## Task brief:
Every line below should be set down exactly as it appears.

+---+

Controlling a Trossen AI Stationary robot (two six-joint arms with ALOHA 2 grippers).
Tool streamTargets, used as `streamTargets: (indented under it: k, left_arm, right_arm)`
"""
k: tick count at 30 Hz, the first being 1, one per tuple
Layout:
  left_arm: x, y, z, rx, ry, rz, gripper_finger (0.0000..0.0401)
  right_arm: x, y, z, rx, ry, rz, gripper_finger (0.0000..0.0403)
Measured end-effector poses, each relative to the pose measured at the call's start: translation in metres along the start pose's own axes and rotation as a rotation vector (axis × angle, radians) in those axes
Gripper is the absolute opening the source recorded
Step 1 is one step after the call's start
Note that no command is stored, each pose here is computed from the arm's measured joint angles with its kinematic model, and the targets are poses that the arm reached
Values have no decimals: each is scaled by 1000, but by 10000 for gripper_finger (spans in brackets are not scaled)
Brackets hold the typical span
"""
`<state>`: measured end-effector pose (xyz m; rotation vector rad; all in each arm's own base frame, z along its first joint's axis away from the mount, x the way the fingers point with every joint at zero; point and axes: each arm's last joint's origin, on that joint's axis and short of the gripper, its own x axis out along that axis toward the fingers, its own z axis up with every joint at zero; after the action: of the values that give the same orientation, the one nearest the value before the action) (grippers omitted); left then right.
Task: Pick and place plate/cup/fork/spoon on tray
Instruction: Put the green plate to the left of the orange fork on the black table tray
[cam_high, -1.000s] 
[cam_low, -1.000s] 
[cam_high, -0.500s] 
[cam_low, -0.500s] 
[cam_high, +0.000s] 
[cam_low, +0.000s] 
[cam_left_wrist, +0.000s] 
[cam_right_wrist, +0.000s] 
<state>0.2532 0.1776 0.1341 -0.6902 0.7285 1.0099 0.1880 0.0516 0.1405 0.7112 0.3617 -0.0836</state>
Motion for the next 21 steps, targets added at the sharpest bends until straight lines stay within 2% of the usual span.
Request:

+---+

## Task output:
Controlling a Trossen AI Stationary robot (two six-joint arms with ALOHA 2 grippers).
Tool streamTargets, used as `streamTargets: (indented under it: k, left_arm, right_arm)`
"""
k: tick count at 30 Hz, the first being 1, one per tuple
Layout:
  left_arm: x, y, z, rx, ry, rz, gripper_finger (0.0000..0.0401)
  right_arm: x, y, z, rx, ry, rz, gripper_finger (0.0000..0.0403)
Measured end-effector poses, each relative to the pose measured at the call's start: translation in metres along the start pose's own axes and rotation as a rotation vector (axis × angle, radians) in those axes
Gripper is the absolute opening the source recorded
Step 1 is one step after the call's start
Note that no command is stored, each pose here is computed from the arm's measured joint angles with its kinematic model, and the targets are poses that the arm reached
Values have no decimals: each is scaled by 1000, but by 10000 for gripper_finger (spans in brackets are not scaled)
Brackets hold the typical span
"""
`<state>`: measured end-effector pose (xyz m; rotation vector rad; all in each arm's own base frame, z along its first joint's axis away from the mount, x the way the fingers point with every joint at zero; point and axes: each arm's last joint's origin, on that joint's axis and short of the gripper, its own x axis out along that axis toward the fingers, its own z axis up with every joint at zero; after the action: of the values that give the same orientation, the one nearest the value before the action) (grippers omitted); left then right.
Task: Pick and place plate/cup/fork/spoon on tray
Instruction: Put the green plate to the left of the orange fork on the black table tray
[cam_high, -1.000s] 
[cam_low, -1.000s] 
[cam_high, -0.500s] 
[cam_low, -0.500s] 
[cam_high, +0.000s] 
[cam_low, +0.000s] 
[cam_left_wrist, +0.000s] 
[cam_right_wrist, +0.000s] 
<state>0.2532 0.1776 0.1341 -0.6902 0.7285 1.0099 0.1880 0.0516 0.1405 0.7112 0.3617 -0.0836</state>
Motion for the next 21 steps, targets added at the sharpest bends until straight lines stay within 2% of the usual span.
Request:

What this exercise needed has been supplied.